The nature, extent and the importance of the limitation.
[26] The nature of the rights limited by s 49 (2) has been discussed in para [24] above. I shall now consider the nature, extent and the importance of the limitation itself. The nature of the limitation is the use of force upon the fleeing suspect for the purpose of arresting him or her so that he or she could be charged, tried and if convicted, punished for the offence committed. Manifestly, the importance of such limitation is to maintain public confidence in the criminal justice system and to avoid the chaotic situation which could arise if offended individuals were to take the law into their own hands. The effectiveness of the courts and the criminal justice system primarily depend on the apprehension and production of suspects before the courts of law. Such effectiveness is foundational to peace and stability of a democratic society envisaged in s 36 (1) of the Constitution. The bringing of suspected criminals before the courts constitutes a significant component of the rule of law upon which our Constitution is founded. In Govender, Olivier JA eloquently described the purpose of s 49 in the following terms at para [12]:
"[12] The objects and purport of subsections 49 (1) and (2) of the Act are obvious. It is fundamentally to protect the safety and security of all persons. The state has the duty to preserve the criminal justice system's effectiveness as a deterrent to crime.
'A state has a systemic interest in ensuring that suspects are brought to justice through a trial and possible punishments. If suspects were able to flee successfully from arrest on a more or less regular basis, the threat of punishment would be weakened and the efficiency of the criminal justice system as a deterrent to crime undermined.'
{Floyd R Finch Jr, Deadly Force to Arrest: Triggering Constitutional Review, 11 (1976) Harvard Civil Rights - Civil Liberties Law Review, 361 at 372.)

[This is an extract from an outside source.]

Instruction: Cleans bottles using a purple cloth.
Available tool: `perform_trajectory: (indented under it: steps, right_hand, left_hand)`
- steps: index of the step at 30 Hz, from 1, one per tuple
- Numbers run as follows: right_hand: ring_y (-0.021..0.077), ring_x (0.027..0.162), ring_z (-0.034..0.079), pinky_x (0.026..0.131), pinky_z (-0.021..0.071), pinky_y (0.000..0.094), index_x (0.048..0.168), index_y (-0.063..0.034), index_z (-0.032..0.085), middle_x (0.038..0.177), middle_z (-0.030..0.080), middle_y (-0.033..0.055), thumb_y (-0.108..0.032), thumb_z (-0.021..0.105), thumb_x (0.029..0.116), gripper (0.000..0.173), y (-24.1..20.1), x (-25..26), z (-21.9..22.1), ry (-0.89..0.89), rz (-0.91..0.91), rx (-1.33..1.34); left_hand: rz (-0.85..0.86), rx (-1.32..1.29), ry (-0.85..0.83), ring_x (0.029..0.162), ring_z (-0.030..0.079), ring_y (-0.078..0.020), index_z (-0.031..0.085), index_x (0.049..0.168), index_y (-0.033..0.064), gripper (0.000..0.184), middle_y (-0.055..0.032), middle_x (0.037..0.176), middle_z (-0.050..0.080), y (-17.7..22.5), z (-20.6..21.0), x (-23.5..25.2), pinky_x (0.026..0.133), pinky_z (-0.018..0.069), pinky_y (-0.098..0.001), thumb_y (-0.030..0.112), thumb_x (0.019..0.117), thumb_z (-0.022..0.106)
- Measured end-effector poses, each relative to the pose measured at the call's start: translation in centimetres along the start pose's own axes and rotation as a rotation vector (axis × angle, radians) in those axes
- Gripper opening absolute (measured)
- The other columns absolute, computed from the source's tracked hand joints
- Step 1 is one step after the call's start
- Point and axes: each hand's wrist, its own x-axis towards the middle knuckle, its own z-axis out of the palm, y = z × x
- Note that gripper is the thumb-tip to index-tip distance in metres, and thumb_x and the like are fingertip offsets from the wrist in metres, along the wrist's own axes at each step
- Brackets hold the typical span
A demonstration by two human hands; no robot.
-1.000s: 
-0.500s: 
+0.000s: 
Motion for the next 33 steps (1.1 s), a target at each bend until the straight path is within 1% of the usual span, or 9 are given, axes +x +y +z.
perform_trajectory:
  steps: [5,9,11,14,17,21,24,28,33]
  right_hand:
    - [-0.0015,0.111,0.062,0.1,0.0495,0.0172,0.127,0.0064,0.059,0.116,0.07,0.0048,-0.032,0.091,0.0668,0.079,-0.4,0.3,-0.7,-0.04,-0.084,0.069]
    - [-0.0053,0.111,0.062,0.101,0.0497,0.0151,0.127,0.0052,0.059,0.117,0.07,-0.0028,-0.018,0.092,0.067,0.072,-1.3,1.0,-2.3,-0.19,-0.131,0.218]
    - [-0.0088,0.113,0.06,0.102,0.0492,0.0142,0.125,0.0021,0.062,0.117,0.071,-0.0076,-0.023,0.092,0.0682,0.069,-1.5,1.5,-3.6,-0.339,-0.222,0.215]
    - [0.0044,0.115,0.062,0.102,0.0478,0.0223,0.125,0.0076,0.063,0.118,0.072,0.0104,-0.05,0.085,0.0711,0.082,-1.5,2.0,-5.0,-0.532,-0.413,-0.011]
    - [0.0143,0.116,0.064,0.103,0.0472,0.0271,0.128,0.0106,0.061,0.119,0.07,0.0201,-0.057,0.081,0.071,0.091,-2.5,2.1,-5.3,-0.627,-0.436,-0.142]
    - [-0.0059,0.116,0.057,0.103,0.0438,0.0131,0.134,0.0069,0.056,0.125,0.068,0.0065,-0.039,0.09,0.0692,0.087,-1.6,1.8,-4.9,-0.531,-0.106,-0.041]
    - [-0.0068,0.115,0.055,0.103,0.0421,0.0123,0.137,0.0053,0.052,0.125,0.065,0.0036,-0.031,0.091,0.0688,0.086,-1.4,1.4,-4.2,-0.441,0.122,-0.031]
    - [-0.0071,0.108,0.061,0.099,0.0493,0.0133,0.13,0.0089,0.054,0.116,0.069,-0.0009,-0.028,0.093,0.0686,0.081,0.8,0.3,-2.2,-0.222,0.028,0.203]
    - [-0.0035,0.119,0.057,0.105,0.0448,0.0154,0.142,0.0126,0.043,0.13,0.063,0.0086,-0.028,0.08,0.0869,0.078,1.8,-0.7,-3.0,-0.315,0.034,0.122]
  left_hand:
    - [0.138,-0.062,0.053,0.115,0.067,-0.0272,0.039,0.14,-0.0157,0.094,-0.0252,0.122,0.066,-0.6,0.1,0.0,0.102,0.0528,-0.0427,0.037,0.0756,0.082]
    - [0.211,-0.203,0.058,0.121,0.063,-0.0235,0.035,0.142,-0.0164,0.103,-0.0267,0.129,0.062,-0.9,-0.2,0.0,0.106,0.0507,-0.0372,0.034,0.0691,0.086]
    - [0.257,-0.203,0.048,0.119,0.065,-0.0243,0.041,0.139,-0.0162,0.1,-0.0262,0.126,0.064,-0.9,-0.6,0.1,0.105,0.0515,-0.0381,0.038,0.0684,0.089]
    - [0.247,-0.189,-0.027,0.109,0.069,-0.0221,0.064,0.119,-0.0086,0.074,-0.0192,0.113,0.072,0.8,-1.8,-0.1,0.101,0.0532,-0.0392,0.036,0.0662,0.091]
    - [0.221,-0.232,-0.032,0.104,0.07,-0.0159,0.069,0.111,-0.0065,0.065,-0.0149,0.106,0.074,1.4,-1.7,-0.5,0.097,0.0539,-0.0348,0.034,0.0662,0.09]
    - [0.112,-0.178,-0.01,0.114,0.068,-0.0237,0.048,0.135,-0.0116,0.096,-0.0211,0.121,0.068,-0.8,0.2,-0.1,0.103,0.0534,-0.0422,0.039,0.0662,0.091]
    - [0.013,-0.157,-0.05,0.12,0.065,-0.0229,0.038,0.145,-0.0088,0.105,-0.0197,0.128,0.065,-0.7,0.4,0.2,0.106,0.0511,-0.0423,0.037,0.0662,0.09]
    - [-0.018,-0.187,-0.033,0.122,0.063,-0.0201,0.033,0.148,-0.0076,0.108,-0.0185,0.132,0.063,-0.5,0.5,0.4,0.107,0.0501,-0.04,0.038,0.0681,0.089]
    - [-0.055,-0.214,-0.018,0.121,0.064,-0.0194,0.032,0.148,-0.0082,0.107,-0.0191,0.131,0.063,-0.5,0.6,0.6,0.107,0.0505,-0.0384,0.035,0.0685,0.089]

A failure by the state to preserve the effectiveness of the criminal justice system will end in lawlessness and loss of the legitimacy of the state itself."

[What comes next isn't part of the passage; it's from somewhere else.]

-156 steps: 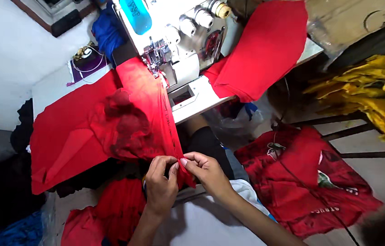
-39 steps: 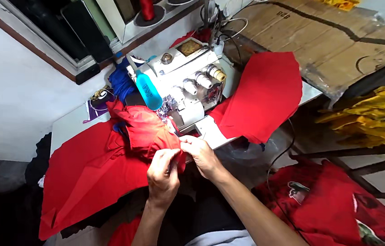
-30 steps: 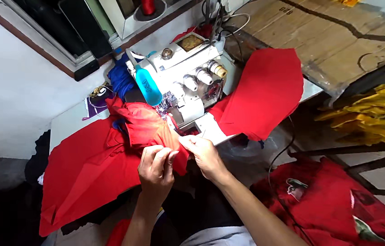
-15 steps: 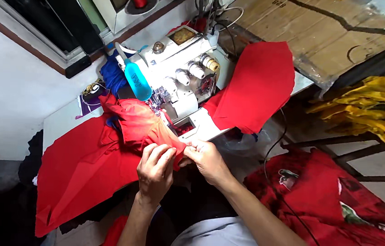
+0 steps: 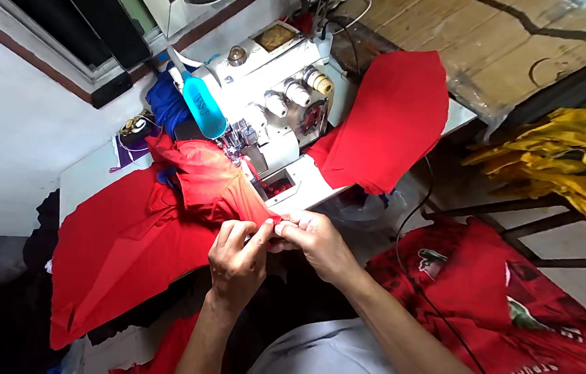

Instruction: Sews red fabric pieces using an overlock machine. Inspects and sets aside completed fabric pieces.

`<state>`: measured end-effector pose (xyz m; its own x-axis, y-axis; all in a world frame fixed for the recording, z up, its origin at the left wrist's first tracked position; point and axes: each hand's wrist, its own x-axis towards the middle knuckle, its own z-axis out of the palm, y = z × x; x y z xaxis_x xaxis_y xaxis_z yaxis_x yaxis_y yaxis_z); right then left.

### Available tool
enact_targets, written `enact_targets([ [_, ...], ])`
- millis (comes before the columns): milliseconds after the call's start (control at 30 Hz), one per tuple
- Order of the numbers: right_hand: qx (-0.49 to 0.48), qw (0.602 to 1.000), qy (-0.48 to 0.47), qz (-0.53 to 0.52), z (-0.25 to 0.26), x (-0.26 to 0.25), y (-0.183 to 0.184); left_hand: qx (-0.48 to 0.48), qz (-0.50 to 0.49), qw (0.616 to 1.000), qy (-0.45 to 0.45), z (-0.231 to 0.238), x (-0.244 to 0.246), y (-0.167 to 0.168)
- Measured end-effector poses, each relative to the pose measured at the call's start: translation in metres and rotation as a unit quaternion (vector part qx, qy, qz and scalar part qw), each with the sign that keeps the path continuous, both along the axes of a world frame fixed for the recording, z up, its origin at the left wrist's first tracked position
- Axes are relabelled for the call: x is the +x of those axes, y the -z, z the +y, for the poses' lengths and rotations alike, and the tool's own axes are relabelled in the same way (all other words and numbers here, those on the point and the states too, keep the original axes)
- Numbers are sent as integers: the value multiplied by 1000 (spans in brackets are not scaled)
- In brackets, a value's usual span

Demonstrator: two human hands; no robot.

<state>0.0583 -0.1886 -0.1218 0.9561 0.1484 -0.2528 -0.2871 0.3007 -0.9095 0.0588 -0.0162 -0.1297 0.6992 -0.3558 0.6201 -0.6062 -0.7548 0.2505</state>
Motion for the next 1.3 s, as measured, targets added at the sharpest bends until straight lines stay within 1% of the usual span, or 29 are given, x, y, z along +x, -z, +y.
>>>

The relation between the limitation and its purpose
[27] The question that arises in this regard is whether the purpose of arresting a fleeing suspect justifies the means of using deadly force resulting into the death of such suspect. To speak of a limitation in the case where the suspect is killed constitutes, in my view, a misnomer. Once the suspect is killed there is a complete denial of the right to life and consequently of all other rights which flow from it. Dead people cannot enjoy the protection of human dignity and the right to personal integrity simply because they are no longer human beings or persons. Possibly they may be entitled to the integrity and dignity of the dead but unfortunately our Constitution does not confer rights upon dead persons. Therefore the source of their rights would not be constitutional in nature.
Less restrictive means to achieve the purpose.

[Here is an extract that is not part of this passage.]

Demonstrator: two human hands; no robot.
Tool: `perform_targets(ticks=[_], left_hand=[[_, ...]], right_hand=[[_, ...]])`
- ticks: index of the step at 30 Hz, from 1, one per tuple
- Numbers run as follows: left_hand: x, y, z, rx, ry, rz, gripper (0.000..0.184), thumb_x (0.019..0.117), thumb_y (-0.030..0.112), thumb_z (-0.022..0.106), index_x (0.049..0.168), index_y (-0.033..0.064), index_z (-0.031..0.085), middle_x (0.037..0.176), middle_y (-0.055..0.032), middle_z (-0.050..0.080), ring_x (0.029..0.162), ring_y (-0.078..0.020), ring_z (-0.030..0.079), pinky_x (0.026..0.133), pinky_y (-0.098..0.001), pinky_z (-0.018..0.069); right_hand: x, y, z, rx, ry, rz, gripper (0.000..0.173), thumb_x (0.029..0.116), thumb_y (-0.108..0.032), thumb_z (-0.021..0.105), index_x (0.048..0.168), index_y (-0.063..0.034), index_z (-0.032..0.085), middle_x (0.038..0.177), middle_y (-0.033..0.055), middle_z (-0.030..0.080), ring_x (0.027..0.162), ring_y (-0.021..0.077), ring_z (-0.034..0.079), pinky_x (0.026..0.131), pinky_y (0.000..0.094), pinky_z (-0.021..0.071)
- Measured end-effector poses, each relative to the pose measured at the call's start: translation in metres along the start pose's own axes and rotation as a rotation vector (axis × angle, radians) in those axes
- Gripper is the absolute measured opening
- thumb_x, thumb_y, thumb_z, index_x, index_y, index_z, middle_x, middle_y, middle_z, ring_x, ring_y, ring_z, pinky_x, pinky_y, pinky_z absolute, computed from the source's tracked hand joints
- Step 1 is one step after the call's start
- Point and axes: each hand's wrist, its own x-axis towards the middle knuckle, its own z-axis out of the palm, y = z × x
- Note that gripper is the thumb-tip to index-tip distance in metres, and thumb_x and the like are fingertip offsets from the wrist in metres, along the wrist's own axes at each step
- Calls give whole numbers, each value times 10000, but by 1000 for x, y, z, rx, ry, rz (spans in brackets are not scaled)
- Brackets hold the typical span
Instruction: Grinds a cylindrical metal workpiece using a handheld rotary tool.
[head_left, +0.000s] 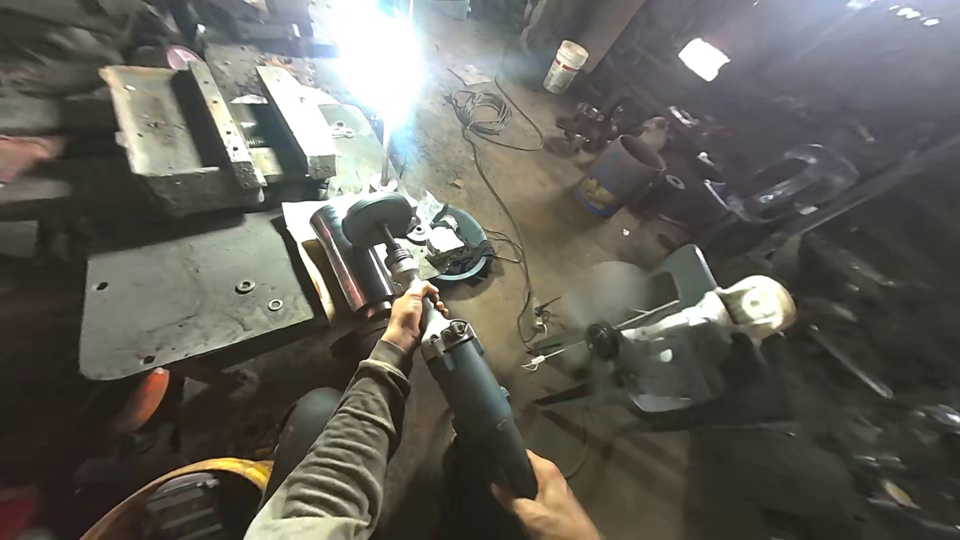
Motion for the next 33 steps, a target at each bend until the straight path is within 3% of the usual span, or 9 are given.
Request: perform_targets(ticks=[5, 8, 15, 27, 33], left_hand=[[11, -10, 6, 39, 49, -38, 121, 964, 139, 599, 917, 31, 570, 674, -95, 596, 556, -220, 624, 554, -388, 587], [12, -11, 10, 34, 65, -36, 131, 969, 132, 598, 905, 20, 573, 668, -99, 601, 553, -220, 627, 551, -388, 589], [-12, 1, -1, 11, -40, 43, 147, 999, 134, 524, 881, 55, 564, 675, -72, 586, 568, -204, 616, 579, -375, 586], [-43, 15, -54, -125, -115, 180, 309, 1057, 149, 370, 795, 94, 525, 636, -40, 569, 561, -182, 616, 609, -354, 597], [-40, 15, -38, -114, -84, 120, 273, 1053, 158, 405, 822, 84, 533, 635, -48, 557, 549, -185, 604, 590, -356, 587]], right_hand=[[1, 2, 0, 84, -7, 17, 457, 830, -289, 846, 1185, -43, 696, 947, 90, 755, 801, 186, 734, 815, 439, 629], [2, 5, -3, 63, -6, 15, 470, 830, -304, 845, 1186, -39, 692, 944, 92, 755, 791, 189, 734, 815, 443, 629], [-6, 0, -4, -45, 2, -18, 508, 833, -330, 839, 1229, -47, 691, 1044, 75, 766, 996, 162, 733, 952, 435, 595], [-11, -16, 5, -260, -90, -46, 567, 867, -380, 789, 1340, -101, 646, 1063, 96, 764, 1000, 241, 738, 932, 530, 581], [-16, -15, 6, -213, -55, -30, 554, 869, -377, 792, 1317, -83, 654, 1055, 96, 763, 992, 225, 736, 936, 506, 583]])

[28] It seems to me that generally speaking there are less restrictive means of reaching a fleeing suspect, albeit not at the time the suspect is hotly pursued. When it is borne in mind that the purpose of pursuing the suspect is to arrest and bring him before the court of law, there appears to be no absolute necessity that he or she be arrested during the occasion he or she is fleeing. Suspects may flee but certainly they cannot hide forever from the police, especially where they are known to them. Perhaps one should say it ought not to be so if we have a properly trained, efficient and dedicated police service. In cases where the fleeing suspect is not known, the police may use their investigative skills to determine the identity of the suspect. For example, finger-prints may be collected from the scene which may lead the police to the right suspect. Indeed many crimes are reported to the police wherein the identity of suspects is not known but the police through their investigative methods are able to determine who the suspects are. Although the accused in the present matter did not know the deceased but there is no evidence to the effect that the police could not have been able to trace who he was. Nor was there any evidence to the effect that having known his identity the police could not have surprised and arrested him from his place of residence. Therefore I conclude that there are less drastic means for arresting fleeing suspects other than killing them. The situation may be slightly different where the suspect resists arrest and threatens the arresting person with serious bodily harm. Nonetheless in this matter the Court is concerned with that part of s 49 (2) which regulates and authorises the killing of fleeing suspects.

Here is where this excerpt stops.